→ **Your assignment**: Set the data down once more, in full and exactly.

>>>

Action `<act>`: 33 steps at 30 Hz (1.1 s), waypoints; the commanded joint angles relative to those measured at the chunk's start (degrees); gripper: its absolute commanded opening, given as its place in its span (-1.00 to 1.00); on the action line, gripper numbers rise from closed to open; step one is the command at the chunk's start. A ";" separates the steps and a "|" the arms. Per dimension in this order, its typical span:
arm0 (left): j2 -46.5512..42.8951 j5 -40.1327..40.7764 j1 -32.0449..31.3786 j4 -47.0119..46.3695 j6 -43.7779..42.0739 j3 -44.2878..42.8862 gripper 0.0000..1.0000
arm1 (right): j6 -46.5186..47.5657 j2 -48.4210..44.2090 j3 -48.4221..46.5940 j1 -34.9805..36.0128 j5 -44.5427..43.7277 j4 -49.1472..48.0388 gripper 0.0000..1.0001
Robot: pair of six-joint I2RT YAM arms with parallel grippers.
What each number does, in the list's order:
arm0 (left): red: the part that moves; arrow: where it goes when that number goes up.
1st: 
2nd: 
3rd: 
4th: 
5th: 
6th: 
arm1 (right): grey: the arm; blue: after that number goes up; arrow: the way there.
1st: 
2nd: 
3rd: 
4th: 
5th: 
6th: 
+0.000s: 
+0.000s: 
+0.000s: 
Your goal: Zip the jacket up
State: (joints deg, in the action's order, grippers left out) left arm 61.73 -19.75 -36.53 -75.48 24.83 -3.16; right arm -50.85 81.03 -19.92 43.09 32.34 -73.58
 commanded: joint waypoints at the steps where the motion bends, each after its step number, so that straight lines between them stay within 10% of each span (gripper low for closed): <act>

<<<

→ **Response**:
Action `<act>`: 33 steps at 30 Hz (1.1 s), waypoints; the commanded joint angles relative to those measured at the chunk's start (degrees); gripper: its absolute commanded opening, given as its place in its span (-1.00 to 1.00); on the action line, gripper numbers rise from closed to open; step one is the command at the chunk's start. A ";" separates the steps and a "|" the arms. Per dimension in this order, its typical span:
arm0 (left): j2 -46.5512..42.8951 j5 -40.1327..40.7764 j1 -32.0449..31.3786 j4 -47.0119..46.3695 j6 -43.7779..42.0739 j3 -44.2878..42.8862 gripper 0.0000..1.0000
arm1 (right): j6 -46.5186..47.5657 j2 -48.4210..44.2090 j3 -48.4221..46.5940 j1 -34.9805..36.0128 j5 -44.5427..43.7277 j4 -49.1472..48.0388 gripper 0.0000..1.0001
Robot: pair of six-joint I2RT YAM arms with parallel grippers.
What each number does, in the list's order:
arm0 (left): red: the part that moves; arrow: where it goes when that number goes up.
1st: 
2nd: 
3rd: 
4th: 
5th: 
6th: 
arm1 (right): grey: the arm; blue: after that number goes up; arrow: the way there.
1st: 
2nd: 
3rd: 
4th: 
5th: 
6th: 
+0.000s: 
+0.000s: 
+0.000s: 
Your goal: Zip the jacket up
State: (joints deg, in the action's order, grippers left out) left arm 61.73 -19.75 -36.53 -75.48 24.83 -3.16; right arm -50.85 81.03 -19.92 43.09 32.34 -73.58
 commanded: joint waypoints at the steps where the motion bends, each after its step number, so that straight lines between them stay within 10% of each span (gripper low for closed): <act>

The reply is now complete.